At WEIS last week, Allan Friedman presented “Is There a Cost to Privacy Breaches? An Event Study.” The study looked at the effect of a privacy breach on stock value, and roughly concluded that it doesn’t do any harm to the shareholders after a few days. Tom Espiner of ZDNet has an article that explains the research in more depth [link to http://news.zdnet.co.uk/0,39020330,39277965,00.htm no longer works]. Previous work is mostly by the (commercial) Ponemon institute, and has focused on helping their customers understand that how the news is broken is very important for the effects of the breach. (“Small Bits on Privacy,” “How To Notify Customers After a Breach,” “Costs of Breaches” and “Attackers, Disclosure and Expectations.”)

So we have two bits of apparently discordant data: Ponemon says that breaches can have a serious effect on customer retention, and Friedman, Acquisti and Telang say the markets don’t care. I suspect both are correct.

How can that be? Are markets not efficient? I think a few things are happening. The new paper looked at 78 breaches from a larger set that was reduced by various filters. That’s a small data set.
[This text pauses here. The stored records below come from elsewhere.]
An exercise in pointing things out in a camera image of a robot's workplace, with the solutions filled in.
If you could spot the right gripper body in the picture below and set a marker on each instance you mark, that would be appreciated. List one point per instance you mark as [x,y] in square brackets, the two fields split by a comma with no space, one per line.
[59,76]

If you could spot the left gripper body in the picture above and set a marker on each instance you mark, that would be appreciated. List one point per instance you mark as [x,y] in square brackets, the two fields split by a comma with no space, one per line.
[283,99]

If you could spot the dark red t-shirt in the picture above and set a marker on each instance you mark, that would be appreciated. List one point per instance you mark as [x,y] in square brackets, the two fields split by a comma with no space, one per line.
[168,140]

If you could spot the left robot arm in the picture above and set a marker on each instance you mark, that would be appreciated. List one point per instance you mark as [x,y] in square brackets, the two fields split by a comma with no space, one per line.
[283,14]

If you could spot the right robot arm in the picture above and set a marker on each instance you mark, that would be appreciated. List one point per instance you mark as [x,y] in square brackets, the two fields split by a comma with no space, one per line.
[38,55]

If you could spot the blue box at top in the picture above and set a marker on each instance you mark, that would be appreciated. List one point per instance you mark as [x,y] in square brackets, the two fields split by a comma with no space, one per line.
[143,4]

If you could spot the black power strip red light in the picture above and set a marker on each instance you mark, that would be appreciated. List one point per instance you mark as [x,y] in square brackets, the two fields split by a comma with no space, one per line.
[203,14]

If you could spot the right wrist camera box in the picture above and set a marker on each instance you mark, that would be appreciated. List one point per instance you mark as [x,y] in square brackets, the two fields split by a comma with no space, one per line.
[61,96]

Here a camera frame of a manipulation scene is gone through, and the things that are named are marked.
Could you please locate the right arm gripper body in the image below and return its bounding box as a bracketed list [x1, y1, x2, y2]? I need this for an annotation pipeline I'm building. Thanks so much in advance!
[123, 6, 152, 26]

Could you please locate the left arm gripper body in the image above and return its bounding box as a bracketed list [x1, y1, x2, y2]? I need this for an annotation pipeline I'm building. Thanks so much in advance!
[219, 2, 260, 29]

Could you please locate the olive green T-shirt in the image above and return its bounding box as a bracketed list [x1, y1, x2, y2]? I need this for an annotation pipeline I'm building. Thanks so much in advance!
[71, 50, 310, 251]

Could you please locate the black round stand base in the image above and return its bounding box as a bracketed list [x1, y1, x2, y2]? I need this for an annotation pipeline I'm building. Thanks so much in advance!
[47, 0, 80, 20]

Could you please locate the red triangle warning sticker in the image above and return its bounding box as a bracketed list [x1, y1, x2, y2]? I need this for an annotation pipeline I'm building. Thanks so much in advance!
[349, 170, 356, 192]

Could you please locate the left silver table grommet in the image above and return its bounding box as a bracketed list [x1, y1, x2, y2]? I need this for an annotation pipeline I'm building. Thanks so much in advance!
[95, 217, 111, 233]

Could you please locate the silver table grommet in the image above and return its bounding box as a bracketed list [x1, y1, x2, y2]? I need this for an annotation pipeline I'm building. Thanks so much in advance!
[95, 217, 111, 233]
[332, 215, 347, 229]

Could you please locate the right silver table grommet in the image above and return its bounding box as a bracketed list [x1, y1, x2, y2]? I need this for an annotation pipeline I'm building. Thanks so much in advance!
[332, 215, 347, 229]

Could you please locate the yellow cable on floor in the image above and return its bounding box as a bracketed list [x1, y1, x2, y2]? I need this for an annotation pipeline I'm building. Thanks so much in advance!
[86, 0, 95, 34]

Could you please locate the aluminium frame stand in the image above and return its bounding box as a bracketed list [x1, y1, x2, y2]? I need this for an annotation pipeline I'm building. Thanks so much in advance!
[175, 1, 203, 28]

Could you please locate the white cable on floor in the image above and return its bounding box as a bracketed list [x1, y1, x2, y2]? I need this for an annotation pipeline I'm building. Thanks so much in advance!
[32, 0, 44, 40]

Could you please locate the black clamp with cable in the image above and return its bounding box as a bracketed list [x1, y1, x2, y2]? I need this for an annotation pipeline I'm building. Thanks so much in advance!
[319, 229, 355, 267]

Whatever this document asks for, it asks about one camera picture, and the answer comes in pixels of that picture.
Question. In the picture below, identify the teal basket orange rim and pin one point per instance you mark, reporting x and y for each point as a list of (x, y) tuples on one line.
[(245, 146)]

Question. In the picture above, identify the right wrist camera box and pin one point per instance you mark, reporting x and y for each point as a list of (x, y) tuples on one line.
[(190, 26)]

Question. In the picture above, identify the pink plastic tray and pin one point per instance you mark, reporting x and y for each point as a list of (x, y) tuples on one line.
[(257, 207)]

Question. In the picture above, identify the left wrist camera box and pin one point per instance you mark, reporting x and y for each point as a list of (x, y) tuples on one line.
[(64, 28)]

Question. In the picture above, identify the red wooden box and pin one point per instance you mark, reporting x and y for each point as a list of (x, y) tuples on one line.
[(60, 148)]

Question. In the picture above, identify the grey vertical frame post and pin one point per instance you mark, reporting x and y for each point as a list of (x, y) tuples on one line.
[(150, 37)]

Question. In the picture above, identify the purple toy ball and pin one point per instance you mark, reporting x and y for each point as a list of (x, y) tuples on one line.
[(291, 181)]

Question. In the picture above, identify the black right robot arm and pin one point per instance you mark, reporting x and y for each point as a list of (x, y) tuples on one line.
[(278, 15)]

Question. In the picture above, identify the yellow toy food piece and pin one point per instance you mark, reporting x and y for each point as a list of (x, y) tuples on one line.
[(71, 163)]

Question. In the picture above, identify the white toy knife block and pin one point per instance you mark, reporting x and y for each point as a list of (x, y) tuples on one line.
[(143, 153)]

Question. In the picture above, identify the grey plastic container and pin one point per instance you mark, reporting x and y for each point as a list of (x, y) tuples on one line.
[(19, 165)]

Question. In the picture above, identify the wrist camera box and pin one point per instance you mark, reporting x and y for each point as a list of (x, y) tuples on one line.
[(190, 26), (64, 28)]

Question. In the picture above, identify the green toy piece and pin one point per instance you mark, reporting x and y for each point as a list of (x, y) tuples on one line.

Fortunately, we have more data now, and perhaps it will be possible to see more in future studies.

Even so, breaches are one time events, and the market probably discounts them as they appear to be random. Why do they appear to be random? Because its hard to evaluate if a security program is effective, even internally. It is even harder, as a customer, to decide if a company is secure. In fact, companies who have recently suffered a breach may be investing more heavily in security, and are thus a better place to do business with if you care about the security of your data.

There’s another important lesson here: 1386 and its descendants are not bad for business. The huge lobbying effort to curtail them is wasted effort, and companies should stop investing in it. Since the pain of a breach is temporary, its not all that worth worrying about. The current crop of stories will fall away, and consumers cares will be addressed by the rise of new firms like Debix [http://debix.com/]. (I have consulted for Debix, and have some options as well.)

As the worries fall away, we’ll start to be able to evaluate security programs. The newfound availability of data is a marvelous thing. It allows Acquisiti, Friedman and Telang to evaluate the effect of privacy breaches on shares. It will give us more data, and that data will be invaluable to a broad swath of research efforts.

So yes, lost data does matter, if not to the shareholders.

3 comments on "Does Lost Data Matter?"

  • Because its hard to evaluate if a security program is effective, even internally. It is even harder, as a customer, to decide if a company is secure.

    If it is hard to as a customer, and as an outside observer, maybe it is also hard as a supplier. Indeed, who knows? I explore this in “The market for silver bulllets” which would have been excellent to present in Cambridge, but the vampires got me.

    The newfound availability of data is a marvelous thing.

    Does the attacker know? I’m not sure, but Schechter and Smith make this remark:

    Sharing of information is also key to keeping marginal risk high. If the body of knowledge of each member of the defense grows with the number of targets attacked, so will the marginal risk of attack. If organizations do not share information, the body of knowledge of each one will be constant and will not affect marginal risk.

    Stuart E. Schechter and Michael D. Smith “How Much Security is Enough to Stop a Thief?”, Financial Cryptography 2003 [http://www.eecs.harvard.edu/~stuart/papers/fc03.pdf]

  • adam says:

    Ian, I’m not sure who the attacker is here. Could you elaborate?

  • Mr. X says:

    “As the worries fall away, we’ll start to be able to evaluate security programs.”
    Does this not assume that security programs (or programmes in British parlance) are sufficiently dissimilar such that they can be evaluated in comparison to each other?
    To my mind, there is a bland uniformity to almost every major corporate security program. The monoculture argument, in essense.
    If breaches seem to occur essentially at random (i.e. the quality of the security program has no bearing on the probability that a breach will occur) then perhaps that will be the catalyst for the renaissance in thinking that we need.